*Work order*
The listing below is to be output in its exact form.
________________________________________
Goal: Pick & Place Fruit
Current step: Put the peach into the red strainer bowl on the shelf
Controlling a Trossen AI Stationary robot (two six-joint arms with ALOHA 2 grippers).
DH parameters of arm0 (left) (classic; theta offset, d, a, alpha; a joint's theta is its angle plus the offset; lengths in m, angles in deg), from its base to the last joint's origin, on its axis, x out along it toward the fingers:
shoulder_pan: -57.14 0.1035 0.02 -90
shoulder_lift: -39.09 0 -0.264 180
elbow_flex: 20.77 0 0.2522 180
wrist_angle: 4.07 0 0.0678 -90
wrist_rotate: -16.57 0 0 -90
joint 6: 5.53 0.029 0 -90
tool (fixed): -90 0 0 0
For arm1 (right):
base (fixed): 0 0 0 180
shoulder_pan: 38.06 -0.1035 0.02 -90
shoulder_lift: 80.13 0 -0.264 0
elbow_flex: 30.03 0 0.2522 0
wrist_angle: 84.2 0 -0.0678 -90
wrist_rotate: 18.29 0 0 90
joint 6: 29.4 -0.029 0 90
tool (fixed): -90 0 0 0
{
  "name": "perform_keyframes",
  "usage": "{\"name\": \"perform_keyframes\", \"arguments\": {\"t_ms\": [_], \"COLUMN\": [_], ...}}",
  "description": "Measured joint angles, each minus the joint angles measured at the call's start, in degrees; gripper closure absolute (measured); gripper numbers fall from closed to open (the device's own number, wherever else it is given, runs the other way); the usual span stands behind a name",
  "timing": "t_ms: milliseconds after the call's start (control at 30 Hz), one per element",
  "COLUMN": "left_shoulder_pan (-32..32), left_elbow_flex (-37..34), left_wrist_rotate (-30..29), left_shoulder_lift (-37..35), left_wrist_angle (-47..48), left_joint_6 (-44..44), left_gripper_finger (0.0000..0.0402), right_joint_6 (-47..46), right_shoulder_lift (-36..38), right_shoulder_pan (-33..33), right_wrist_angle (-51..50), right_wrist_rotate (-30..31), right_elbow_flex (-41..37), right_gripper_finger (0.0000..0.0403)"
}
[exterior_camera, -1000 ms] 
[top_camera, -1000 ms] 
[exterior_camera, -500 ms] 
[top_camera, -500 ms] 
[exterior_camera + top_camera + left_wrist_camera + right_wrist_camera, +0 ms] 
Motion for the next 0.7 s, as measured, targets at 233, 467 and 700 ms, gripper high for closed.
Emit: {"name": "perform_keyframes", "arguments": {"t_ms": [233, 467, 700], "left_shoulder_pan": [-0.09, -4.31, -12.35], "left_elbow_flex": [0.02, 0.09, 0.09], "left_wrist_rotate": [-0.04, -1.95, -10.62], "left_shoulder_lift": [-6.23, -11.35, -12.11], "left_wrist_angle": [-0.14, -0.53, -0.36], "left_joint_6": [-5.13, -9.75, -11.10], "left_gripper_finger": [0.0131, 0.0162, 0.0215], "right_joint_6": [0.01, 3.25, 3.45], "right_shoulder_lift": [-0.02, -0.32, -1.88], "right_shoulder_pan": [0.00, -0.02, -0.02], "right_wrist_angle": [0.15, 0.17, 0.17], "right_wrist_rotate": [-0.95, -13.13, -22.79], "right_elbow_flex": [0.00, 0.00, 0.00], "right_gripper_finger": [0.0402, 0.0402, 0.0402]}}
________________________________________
*Response to this exercise*
Goal: Pick & Place Fruit
Current step: Put the peach into the red strainer bowl on the shelf
Controlling a Trossen AI Stationary robot (two six-joint arms with ALOHA 2 grippers).
DH parameters of arm0 (left) (classic; theta offset, d, a, alpha; a joint's theta is its angle plus the offset; lengths in m, angles in deg), from its base to the last joint's origin, on its axis, x out along it toward the fingers:
shoulder_pan: -57.14 0.1035 0.02 -90
shoulder_lift: -39.09 0 -0.264 180
elbow_flex: 20.77 0 0.2522 180
wrist_angle: 4.07 0 0.0678 -90
wrist_rotate: -16.57 0 0 -90
joint 6: 5.53 0.029 0 -90
tool (fixed): -90 0 0 0
For arm1 (right):
base (fixed): 0 0 0 180
shoulder_pan: 38.06 -0.1035 0.02 -90
shoulder_lift: 80.13 0 -0.264 0
elbow_flex: 30.03 0 0.2522 0
wrist_angle: 84.2 0 -0.0678 -90
wrist_rotate: 18.29 0 0 90
joint 6: 29.4 -0.029 0 90
tool (fixed): -90 0 0 0
{
  "name": "perform_keyframes",
  "usage": "{\"name\": \"perform_keyframes\", \"arguments\": {\"t_ms\": [_], \"COLUMN\": [_], ...}}",
  "description": "Measured joint angles, each minus the joint angles measured at the call's start, in degrees; gripper closure absolute (measured); gripper numbers fall from closed to open (the device's own number, wherever else it is given, runs the other way); the usual span stands behind a name",
  "timing": "t_ms: milliseconds after the call's start (control at 30 Hz), one per element",
  "COLUMN": "left_shoulder_pan (-32..32), left_elbow_flex (-37..34), left_wrist_rotate (-30..29), left_shoulder_lift (-37..35), left_wrist_angle (-47..48), left_joint_6 (-44..44), left_gripper_finger (0.0000..0.0402), right_joint_6 (-47..46), right_shoulder_lift (-36..38), right_shoulder_pan (-33..33), right_wrist_angle (-51..50), right_wrist_rotate (-30..31), right_elbow_flex (-41..37), right_gripper_finger (0.0000..0.0403)"
}
[exterior_camera, -1000 ms] 
[top_camera, -1000 ms] 
[exterior_camera, -500 ms] 
[top_camera, -500 ms] 
[exterior_camera + top_camera + left_wrist_camera + right_wrist_camera, +0 ms] 
Motion for the next 0.7 s, as measured, targets at 233, 467 and 700 ms, gripper high for closed.
Emit: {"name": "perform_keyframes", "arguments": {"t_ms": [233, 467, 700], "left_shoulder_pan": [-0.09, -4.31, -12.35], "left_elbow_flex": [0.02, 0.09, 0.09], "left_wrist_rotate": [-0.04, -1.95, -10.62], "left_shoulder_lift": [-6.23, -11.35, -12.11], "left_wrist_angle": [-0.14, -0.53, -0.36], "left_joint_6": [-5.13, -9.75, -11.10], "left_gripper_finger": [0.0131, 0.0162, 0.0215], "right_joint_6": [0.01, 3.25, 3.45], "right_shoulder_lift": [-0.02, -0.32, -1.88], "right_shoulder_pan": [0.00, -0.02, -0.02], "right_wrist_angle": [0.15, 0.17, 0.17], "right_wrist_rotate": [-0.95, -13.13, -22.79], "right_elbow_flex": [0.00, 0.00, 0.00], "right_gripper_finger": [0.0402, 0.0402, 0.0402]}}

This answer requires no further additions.